__DESCRIPTION OF THE TASK__
Pull every line with "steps" from the entries below.

__THE INPUT__
|---|
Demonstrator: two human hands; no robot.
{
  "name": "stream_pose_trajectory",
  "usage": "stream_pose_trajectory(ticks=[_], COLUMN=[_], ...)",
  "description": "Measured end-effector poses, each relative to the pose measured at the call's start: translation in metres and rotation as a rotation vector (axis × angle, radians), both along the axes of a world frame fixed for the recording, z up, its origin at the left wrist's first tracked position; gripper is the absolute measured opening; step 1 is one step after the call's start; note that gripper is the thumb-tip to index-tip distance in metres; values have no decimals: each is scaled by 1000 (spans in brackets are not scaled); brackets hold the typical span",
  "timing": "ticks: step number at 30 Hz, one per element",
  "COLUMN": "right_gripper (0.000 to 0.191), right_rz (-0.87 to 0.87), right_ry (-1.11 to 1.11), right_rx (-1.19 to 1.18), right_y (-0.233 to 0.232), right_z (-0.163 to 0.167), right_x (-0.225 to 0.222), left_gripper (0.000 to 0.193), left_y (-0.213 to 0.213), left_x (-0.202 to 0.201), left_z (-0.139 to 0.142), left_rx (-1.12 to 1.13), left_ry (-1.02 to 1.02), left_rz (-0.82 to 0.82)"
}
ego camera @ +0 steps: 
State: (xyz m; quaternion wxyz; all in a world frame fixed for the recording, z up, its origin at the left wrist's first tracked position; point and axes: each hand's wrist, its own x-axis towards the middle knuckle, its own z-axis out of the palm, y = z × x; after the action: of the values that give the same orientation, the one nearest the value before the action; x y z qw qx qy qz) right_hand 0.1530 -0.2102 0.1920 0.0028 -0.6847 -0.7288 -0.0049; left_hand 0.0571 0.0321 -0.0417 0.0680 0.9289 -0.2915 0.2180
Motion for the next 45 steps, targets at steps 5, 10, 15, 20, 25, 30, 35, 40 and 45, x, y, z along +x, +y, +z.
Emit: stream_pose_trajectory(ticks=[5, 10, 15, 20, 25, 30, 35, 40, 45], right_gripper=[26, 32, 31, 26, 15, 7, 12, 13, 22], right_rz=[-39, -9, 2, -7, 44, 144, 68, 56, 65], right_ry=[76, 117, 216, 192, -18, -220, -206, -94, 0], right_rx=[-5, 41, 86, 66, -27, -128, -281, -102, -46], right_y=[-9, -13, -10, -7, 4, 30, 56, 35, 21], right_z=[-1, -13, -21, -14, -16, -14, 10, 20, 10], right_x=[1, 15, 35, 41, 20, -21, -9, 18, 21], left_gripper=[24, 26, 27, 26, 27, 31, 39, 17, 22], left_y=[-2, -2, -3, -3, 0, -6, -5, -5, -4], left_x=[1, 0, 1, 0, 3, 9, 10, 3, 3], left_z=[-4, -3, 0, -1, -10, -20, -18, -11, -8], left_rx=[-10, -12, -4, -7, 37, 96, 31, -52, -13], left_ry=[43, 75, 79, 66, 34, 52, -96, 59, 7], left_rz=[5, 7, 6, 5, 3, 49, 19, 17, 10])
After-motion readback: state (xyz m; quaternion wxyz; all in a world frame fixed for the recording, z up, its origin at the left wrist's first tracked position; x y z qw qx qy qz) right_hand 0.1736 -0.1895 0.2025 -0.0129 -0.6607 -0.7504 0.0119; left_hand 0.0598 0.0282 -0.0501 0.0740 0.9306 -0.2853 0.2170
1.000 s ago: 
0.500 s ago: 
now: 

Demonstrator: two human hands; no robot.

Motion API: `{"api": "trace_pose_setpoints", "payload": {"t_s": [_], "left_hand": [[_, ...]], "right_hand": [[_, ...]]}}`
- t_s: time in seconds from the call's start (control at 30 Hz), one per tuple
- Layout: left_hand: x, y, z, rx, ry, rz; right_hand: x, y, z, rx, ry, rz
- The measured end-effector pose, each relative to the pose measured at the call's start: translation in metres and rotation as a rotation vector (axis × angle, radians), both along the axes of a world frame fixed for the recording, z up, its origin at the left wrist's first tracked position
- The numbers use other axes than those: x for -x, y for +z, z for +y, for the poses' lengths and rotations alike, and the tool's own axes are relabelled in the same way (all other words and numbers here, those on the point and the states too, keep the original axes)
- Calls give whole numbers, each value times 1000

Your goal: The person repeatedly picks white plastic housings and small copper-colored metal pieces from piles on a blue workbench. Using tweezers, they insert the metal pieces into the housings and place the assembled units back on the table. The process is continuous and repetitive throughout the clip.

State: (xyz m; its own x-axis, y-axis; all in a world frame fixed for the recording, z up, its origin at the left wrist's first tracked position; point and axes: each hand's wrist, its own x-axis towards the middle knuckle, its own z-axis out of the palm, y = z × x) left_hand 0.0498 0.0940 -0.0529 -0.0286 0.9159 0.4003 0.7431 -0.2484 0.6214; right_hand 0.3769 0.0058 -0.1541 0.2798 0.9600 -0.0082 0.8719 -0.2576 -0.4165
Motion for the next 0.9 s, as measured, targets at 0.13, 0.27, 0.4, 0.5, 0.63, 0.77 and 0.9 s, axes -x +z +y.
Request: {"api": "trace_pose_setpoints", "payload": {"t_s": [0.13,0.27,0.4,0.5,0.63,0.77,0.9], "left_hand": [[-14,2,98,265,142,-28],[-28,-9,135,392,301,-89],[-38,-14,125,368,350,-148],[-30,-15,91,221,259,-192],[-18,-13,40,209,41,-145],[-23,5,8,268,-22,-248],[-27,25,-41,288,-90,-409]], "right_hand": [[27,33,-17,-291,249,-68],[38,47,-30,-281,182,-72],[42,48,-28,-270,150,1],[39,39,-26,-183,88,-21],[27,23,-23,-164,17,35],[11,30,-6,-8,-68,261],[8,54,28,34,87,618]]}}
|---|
__EXPECTED ANSWER__
ego camera @ +0 steps: 
Motion for the next 45 steps, targets at steps 5, 10, 15, 20, 25, 30, 35, 40 and 45, x, y, z along +x, +y, +z.

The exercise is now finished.